Germany is up next for exploration of European countries in the series, "Should American Tourists Make Their Own Exit from Europe?"

*All photography by the author

One country lies dominantly today plumb in the center of Europe: Germany — and it has made the most successful recovery of any European country after World War II, an astonishing fact for anyone who does not understand German efficiency. Germans can be the hardest workers on the continent.

In 1950, as a young Selective Service infantry second lieutenant in the BAOR (the British Army of the Rhine), I was leading my platoon on the monthly obligatory 21 mile-night march when we heard mechanical noises ahead of us around the bend of a rural road.

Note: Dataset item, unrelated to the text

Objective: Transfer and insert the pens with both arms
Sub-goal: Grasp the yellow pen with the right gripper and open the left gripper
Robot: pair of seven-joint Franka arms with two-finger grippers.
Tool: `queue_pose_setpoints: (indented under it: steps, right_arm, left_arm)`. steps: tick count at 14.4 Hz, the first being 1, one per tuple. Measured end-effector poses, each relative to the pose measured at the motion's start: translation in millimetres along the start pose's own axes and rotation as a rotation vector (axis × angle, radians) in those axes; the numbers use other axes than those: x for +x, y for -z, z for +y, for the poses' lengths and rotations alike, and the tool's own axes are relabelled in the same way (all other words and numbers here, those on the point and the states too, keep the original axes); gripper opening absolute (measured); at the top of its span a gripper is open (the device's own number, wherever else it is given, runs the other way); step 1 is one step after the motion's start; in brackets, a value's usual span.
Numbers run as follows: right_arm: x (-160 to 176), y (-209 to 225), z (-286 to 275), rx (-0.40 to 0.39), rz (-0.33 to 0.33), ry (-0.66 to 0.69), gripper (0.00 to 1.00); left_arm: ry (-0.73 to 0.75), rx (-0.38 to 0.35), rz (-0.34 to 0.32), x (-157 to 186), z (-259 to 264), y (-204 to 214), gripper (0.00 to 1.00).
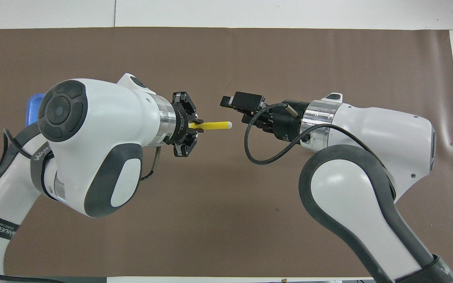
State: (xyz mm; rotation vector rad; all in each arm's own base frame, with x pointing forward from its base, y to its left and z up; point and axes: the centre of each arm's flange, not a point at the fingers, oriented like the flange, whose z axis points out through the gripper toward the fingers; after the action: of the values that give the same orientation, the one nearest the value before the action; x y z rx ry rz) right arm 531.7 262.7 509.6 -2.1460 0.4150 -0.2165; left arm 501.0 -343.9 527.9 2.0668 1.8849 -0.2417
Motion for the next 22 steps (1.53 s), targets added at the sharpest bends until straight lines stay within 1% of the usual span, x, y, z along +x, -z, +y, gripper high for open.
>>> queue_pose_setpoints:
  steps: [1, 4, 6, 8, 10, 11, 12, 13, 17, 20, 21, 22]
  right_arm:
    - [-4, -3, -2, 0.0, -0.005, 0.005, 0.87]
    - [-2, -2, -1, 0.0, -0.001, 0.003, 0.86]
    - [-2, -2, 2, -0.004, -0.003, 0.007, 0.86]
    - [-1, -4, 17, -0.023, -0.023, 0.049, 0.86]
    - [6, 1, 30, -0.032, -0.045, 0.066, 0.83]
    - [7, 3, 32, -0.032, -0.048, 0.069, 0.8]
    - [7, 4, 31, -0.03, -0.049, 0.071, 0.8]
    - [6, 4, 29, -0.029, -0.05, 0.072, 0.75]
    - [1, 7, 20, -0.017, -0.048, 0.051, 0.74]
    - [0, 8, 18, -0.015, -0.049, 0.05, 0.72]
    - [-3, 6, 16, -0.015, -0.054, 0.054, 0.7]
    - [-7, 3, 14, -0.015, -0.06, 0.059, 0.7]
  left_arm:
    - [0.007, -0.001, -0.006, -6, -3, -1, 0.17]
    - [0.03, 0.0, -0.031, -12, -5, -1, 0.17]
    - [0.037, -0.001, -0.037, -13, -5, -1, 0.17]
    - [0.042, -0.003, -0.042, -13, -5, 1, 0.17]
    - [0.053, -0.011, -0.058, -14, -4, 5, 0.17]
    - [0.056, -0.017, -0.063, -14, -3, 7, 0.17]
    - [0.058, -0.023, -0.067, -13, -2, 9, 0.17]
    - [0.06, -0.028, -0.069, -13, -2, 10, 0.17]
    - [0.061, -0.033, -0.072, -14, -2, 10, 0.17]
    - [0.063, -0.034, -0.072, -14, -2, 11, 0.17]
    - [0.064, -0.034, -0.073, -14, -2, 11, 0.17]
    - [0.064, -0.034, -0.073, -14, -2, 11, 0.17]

We were approaching bright lights. “Tanks!” our point man shouted. But we were in Allied-occupied Germany. We were infantry. Our Royal Scots Fusiliers regiment didn’t have tanks.

We marched round the bend in the middle of the night to find a scene that would become normal those post-war years in Germany. Cars were lined up facing each other along the town’s main street. Lights ablaze they were illuminating a frantic scene as the town people (which included children) bent their backs to rebuild their ruined town. It was hard work. Nobody was complaining. They were rebuilding their future.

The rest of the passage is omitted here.